-- Provided data --

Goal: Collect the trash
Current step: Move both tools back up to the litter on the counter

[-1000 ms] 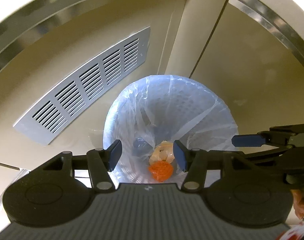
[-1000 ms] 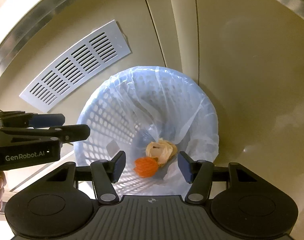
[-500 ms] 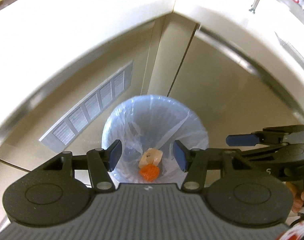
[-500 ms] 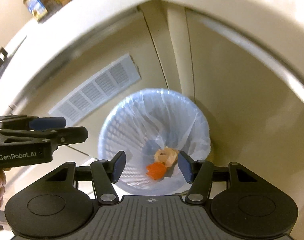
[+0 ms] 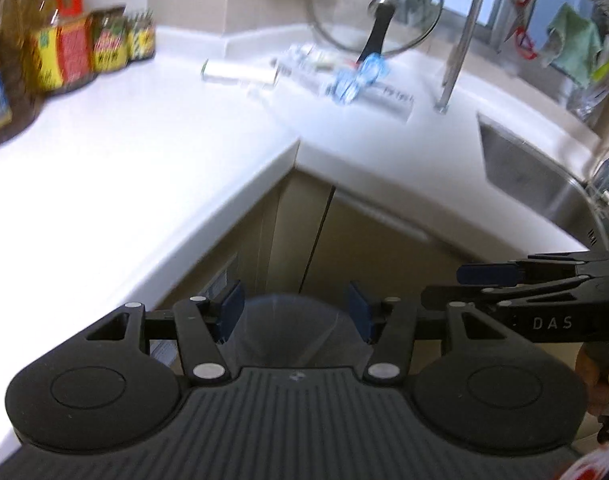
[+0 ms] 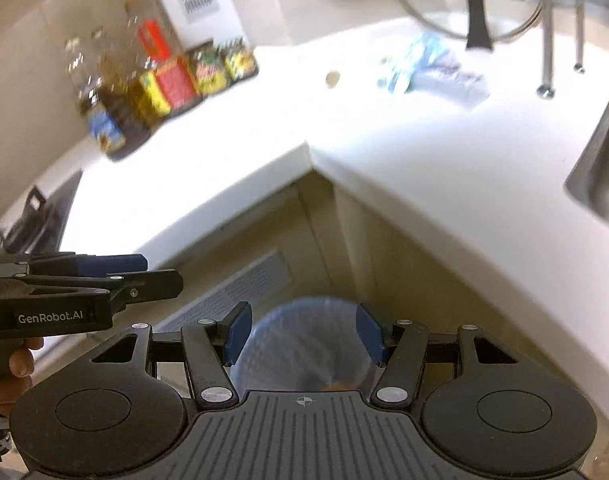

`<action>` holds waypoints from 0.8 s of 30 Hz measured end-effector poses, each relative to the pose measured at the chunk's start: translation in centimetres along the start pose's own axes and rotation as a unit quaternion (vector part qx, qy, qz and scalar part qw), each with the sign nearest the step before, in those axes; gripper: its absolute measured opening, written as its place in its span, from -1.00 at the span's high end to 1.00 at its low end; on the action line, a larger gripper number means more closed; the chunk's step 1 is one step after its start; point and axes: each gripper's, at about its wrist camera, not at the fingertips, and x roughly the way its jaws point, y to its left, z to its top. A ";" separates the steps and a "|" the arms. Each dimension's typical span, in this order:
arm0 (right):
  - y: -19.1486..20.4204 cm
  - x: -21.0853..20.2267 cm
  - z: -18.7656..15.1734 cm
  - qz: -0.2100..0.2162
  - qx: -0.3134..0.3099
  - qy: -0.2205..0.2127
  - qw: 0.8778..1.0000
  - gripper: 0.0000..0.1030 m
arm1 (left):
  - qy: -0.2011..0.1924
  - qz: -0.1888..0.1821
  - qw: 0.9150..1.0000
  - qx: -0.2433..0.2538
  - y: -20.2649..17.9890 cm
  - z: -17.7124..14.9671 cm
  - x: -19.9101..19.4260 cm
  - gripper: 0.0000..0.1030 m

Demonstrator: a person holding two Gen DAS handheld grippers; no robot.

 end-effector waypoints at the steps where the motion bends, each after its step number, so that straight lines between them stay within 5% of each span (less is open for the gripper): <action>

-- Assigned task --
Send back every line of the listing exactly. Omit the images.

-- Reply to the task --
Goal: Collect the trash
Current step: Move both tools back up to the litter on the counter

[-1000 ms] 
[-1000 ms] 
[-500 ms] 
[-500 ms] 
[+0 ms] 
[+0 ms] 

`<action>` holds waypoints from 0.8 s of 30 Hz measured end-effector poses, each relative to the pose measured at the chunk's start: translation in centimetres along the start pose's own axes and rotation as a unit quaternion (vector part qx, qy, qz and scalar part qw), each with the sign nearest the step before, in those axes; gripper: its absolute measured opening, written as its place in its span, from -1.00 at the span's high end to 1.00 at its low end; on the action line, a larger gripper number means more closed; the chunk's step 1 is one step after its start; point and axes: each gripper's, at about its wrist camera, not at the fingertips, and x roughly the way its jaws point, y to its left, z to its top. A ";" separates the steps and a "|" the arms. Each dimension's typical span, in this order:
arm0 (right):
  - y: -19.1486..20.4204 cm
  - x: -21.0853..20.2267 cm
  - z: -18.7656..15.1734 cm
  - qz: -0.2100..0.2162
  - qx: -0.3134..0.3099
  - qy: -0.2205..0.2127
  - qw: 0.8778..1.0000
  - gripper: 0.0000..0.1030 m
arm1 (left):
  - qy: -0.2011..0.1924
  - qz: -0.1888..0.1821
  - qw: 0.9150..1.0000
  - qx: -0.2433..0.2538
  - y: -20.2649..17.9890 cm
  - z: -17.7124..14.9671 cm
  - x: -19.9101..19.4260 cm
  - gripper: 0.0000..0.1030 m

Demonstrator: a person holding two Gen DAS handheld grippers; no robot.

 end-effector waypoints at the steps where the motion bends, each after its step number, so that straight lines between them stay within 5% of each span (less is open for the gripper): <action>

No additional output is expected for this exercise.